Devletin ve hiyerarşinin reddi konusu, 19. yüzyıl Avrupa anarşistlerinin çok öncesinde ortaya çıkmıştır. Bazı yazarlar anarşist bakış açısının Çinli Taoist bilgin Lao Tzu'nun çalışmalarında görülebileceğini söylerler. Anadolu'da yaşayan Sinoplu Diyojen, Knikler ve çağdaşları ile Stoacıların kurucusu Zenon'da Anarşizme benzer konulardan bahsetmiştir.

Modern çağda anarşizm, aydınlanma felsefesinin, seküler düşüncesinden doğmuştur. Özellikle J. J. Rousseau’nun özgürlük temelli ahlak düşüncesi, bu düşüncenin gelişmesinde etkili olmuştur. “Anarşist" terimi ilk başlarda (bazı ülkelerde halen) olumsuz anlam içerirken, Fransız Devrimi ile birlikte, Anarşizme olumlu anlamlar yüklenmeye başladı (örneğin Enragés'de görüldüğü gibi).

William Godwin birçok yazar tarafından modern anarşist düşünceyi geliştiren ilk düşünür olarak değerlendirilir. Peter Kropotkin'e göre Godwin; "eserinde, geliştirdiği düşüncelere isim vermemesine rağmen anarşizmin politik ve ekonomik kavramlarını formüle eden ilk düşünürdür." Felsefi anarşist Godwin, devrimci eyleme karşıdır, ve fazla güçlü olmayan bir devleti geçici ve gerekli bir “şer” olarak görür. Devlet, bilginin toplumda yayılması ile birlikte zamanla güçten düşecek ve gereksizleşecektir. Godwin'e göre insanlar arasındaki herhangi bir temelde ayrım kabul edilemez (yeteneklerde dahil olmak üzere).

Godwin’le birlikte dile getirilmeye başlanan anarşist düşünce ilk kez Pierre-Joseph Proudhon tarafından isimlendirilmiştir. Kendini “anarşist” sıfatı ile tanımlayan ilk kişi olan Proudhon bu yüzden modern anarşist teorinin kurucusu kabul edilir. Proudhon kendiliğinden gelişen bir toplumsal düzen önermiştir. Bu düşünceye göre, örgütlenme, merkezi otoriteden bağımsız ortaya çıkar; bu “pozitif anarşidir”. Bu tür bir sistemde toplumsal düzen, herkesin “sadece ve sadece ne istiyorsa" onu gerçekleştirdiği ve ticari etkinliğin tek başına toplumsal düzeni ürettiği yerde yükselebilir. Proudhon'a göre, "bilimde ve yasada gelişmeler aracılığı ile oluşmuş toplumsal ve bireysel bilincin varolduğu bir yasa veya hükümet şekli, toplumsal düzeni sürdürmek ve özgürlükleri güvenceye almak için yeterlidir. Böylece baskı araçları, polis, bürokrasi, vergi vb. enstrümanlar en aza indirilmektedir. Bu sayede özellikle, monarşiler ve aşırı merkeziyetçilik ortadan kalkar ve federal kurumlar ile komün’e dayalı bir yaşam biçimi bunun yerini alır.

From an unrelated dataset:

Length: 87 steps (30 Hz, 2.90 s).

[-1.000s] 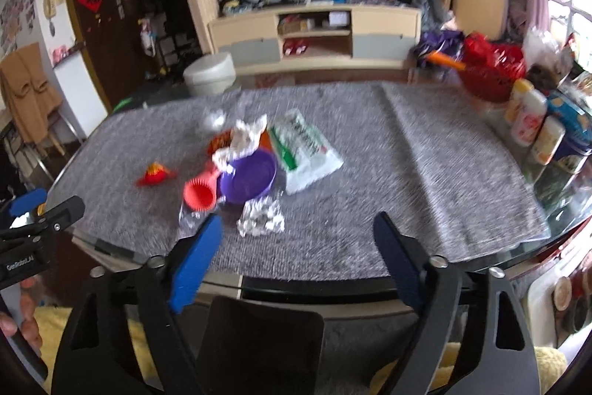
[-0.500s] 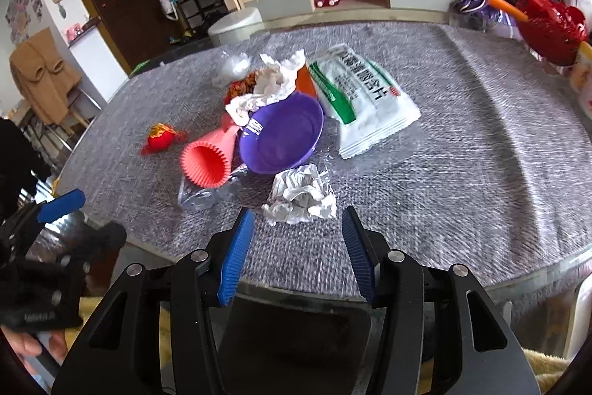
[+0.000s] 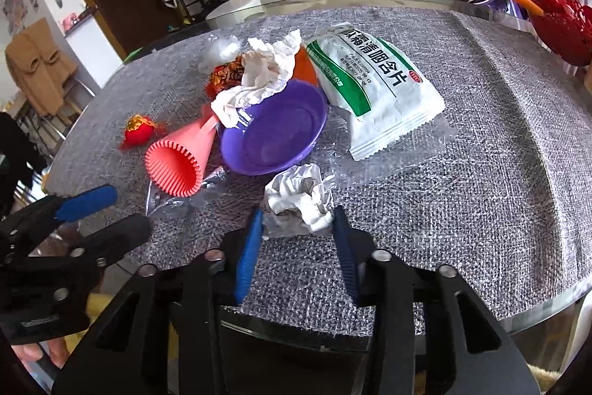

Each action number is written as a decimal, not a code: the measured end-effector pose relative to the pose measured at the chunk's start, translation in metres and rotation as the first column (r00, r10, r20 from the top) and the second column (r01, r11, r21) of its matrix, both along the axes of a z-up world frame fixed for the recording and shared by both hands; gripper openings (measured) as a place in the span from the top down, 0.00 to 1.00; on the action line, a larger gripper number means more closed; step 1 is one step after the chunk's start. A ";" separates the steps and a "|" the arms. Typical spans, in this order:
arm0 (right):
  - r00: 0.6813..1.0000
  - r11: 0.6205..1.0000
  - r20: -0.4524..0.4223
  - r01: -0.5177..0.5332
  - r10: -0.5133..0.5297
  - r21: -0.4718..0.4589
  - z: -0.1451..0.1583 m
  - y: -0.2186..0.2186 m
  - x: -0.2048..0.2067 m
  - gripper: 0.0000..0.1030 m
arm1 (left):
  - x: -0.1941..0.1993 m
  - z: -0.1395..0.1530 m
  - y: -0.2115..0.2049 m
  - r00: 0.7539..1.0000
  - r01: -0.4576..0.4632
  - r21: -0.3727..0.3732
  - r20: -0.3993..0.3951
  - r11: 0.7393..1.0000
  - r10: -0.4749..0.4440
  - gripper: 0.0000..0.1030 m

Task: Collect trash
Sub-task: 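Reach the right tool to the crumpled foil while the left tool reaches the foil blister pack, then grasp the foil with the right tool while the left tool grasps the blister pack, then lower both held items into the black bin and open both tools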

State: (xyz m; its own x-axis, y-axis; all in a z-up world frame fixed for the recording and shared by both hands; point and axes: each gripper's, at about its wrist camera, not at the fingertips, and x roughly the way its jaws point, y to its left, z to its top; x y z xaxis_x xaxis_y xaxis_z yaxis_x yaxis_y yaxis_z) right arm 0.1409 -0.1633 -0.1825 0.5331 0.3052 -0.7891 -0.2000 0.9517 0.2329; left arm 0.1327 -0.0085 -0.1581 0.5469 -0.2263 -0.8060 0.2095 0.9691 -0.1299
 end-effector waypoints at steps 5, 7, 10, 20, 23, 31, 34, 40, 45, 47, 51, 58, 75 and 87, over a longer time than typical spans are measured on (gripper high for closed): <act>1.000 1.000 0.007 -0.009 0.009 0.014 0.005 -0.002 -0.002 0.82 | 0.016 -0.013 -0.005 0.999 0.016 -0.032 -0.032 0.999 -0.017 0.57; 1.000 1.000 0.001 -0.011 0.010 0.026 0.006 -0.005 -0.003 0.82 | 0.020 -0.016 -0.009 0.999 0.023 -0.026 -0.035 0.999 -0.024 0.57; 1.000 0.999 -0.002 -0.017 0.017 0.027 0.006 -0.008 -0.003 0.83 | 0.026 -0.019 -0.015 0.999 0.038 -0.031 -0.037 0.999 -0.039 0.58; 1.000 1.000 0.006 -0.006 0.006 0.026 0.014 -0.019 -0.014 0.84 | 0.043 -0.024 -0.032 0.998 0.058 -0.030 -0.033 0.998 -0.059 0.52; 1.000 1.000 0.017 0.000 0.000 0.025 0.020 -0.022 -0.019 0.84 | 0.041 -0.024 -0.035 0.996 0.078 -0.052 -0.039 0.996 -0.080 0.69; 0.999 0.999 0.037 -0.003 0.001 0.037 0.033 -0.027 -0.034 0.84 | 0.019 -0.014 -0.035 0.996 0.082 -0.022 -0.029 0.996 -0.083 0.69; 0.999 0.999 0.044 -0.002 0.000 0.036 0.036 -0.030 -0.046 0.84 | 0.005 -0.006 -0.032 0.997 0.077 -0.009 -0.020 0.997 -0.077 0.69; 0.999 1.000 0.047 -0.006 0.005 0.020 0.039 -0.031 -0.071 0.84 | -0.036 0.007 -0.026 0.997 0.082 -0.001 -0.009 0.997 -0.082 0.69; 1.000 1.000 0.025 0.001 -0.001 0.021 0.027 -0.035 -0.090 0.84 | -0.064 0.002 -0.025 0.997 0.077 0.000 -0.025 0.997 -0.077 0.69; 1.000 1.000 0.013 -0.001 0.001 0.021 0.022 -0.036 -0.097 0.84 | -0.075 -0.001 -0.024 0.996 0.077 -0.009 -0.035 0.997 -0.077 0.69; 0.999 0.999 -0.034 -0.019 0.021 0.033 0.005 -0.034 -0.111 0.84 | -0.102 -0.018 -0.025 0.993 0.082 -0.023 -0.078 0.996 -0.084 0.69; 0.990 0.999 -0.132 -0.041 0.045 0.029 -0.034 -0.026 -0.127 0.83 | -0.131 -0.060 -0.030 0.979 0.074 -0.030 -0.189 0.997 -0.079 0.69; 0.972 0.999 -0.231 -0.019 0.029 0.045 -0.065 -0.022 -0.130 0.50 | -0.146 -0.098 -0.036 0.957 0.077 0.002 -0.279 0.997 -0.074 0.54; 0.987 0.998 -0.149 0.058 -0.053 0.031 -0.033 -0.047 -0.118 0.35 | -0.137 -0.071 -0.013 0.978 0.020 0.027 -0.207 0.999 -0.014 0.35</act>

Anarşizm ve diğer ideolojik akımlar

Anarşizm tamamen hükümet-karşıtı, devlet-karşıtı olmaktan ziyade hiyerarşi'ye karşı olan bir harekettir. Çünkü, hiyerarşi otoriteyi kapsayan kurumsal yapıdır. Devletin hiyerarşinin ulaşmış olduğu "en ileri" biçim olması nedeniyle, anarşistler tanımsal olarak devlet karşıtıdırlar; ancak, bu tek başına anarşizmin yetersiz bir tanımlaması olur. Bu demektir ki, gerçek anarşistler sadece devlete değil, tüm hiyerarşik örgütlenme biçimlerine karşı çıkarlar.

Peter Kropotkin'in deyişiyle, Anarşizm "sosyalizmin hükümetsiz sistemidir...". Diğer bir deyişle, "insanın insanı sömürmesinin ve tahhaküm etmesinin sona erdirilmesi, yani özel mülkiyetin {kapitalizmin} ve hükümetin yok edilmesi"dir. Anarşizm, bu nedenle siyasi, ekonomik veya toplumsal hiyerarşilerin olmadığı bir toplum yaratmayı hedefleyen siyasi bir kuramdır. Anarşistler, hükmedenin olmadığı anarşinin uygulanabilir bir toplumsal sistem biçimi olduğunu ve böylece de bireysel özgürlük ile toplumsal eşitliğin en fazlalaştırılmasına hizmet ettiğini savunurlar. Özgürlük ve eşitlik amaçlarının karşılıklı olarak birbirini destekleyen amaçlar olduğunu görürler.

Bakunin'in ünlü sözüyle: "Bizler Sosyalizm olmadan özgürlüğün ayrıcalık ve adaletsizlik olduğuna, özgürlük olmadan Sosyalizmin ise kölelik ve vahşilik olduğuna inanıyoruz."

İnsan toplumunun tarihi bunu ispatlamaktadır. Eşitlik olmadan hürriyet sadece güçlü olan için hürriyet anlamına gelirken, hürriyet olmadan eşitlik ise imkansızdır ve aslında köleliğin gerekçelendirmesidir.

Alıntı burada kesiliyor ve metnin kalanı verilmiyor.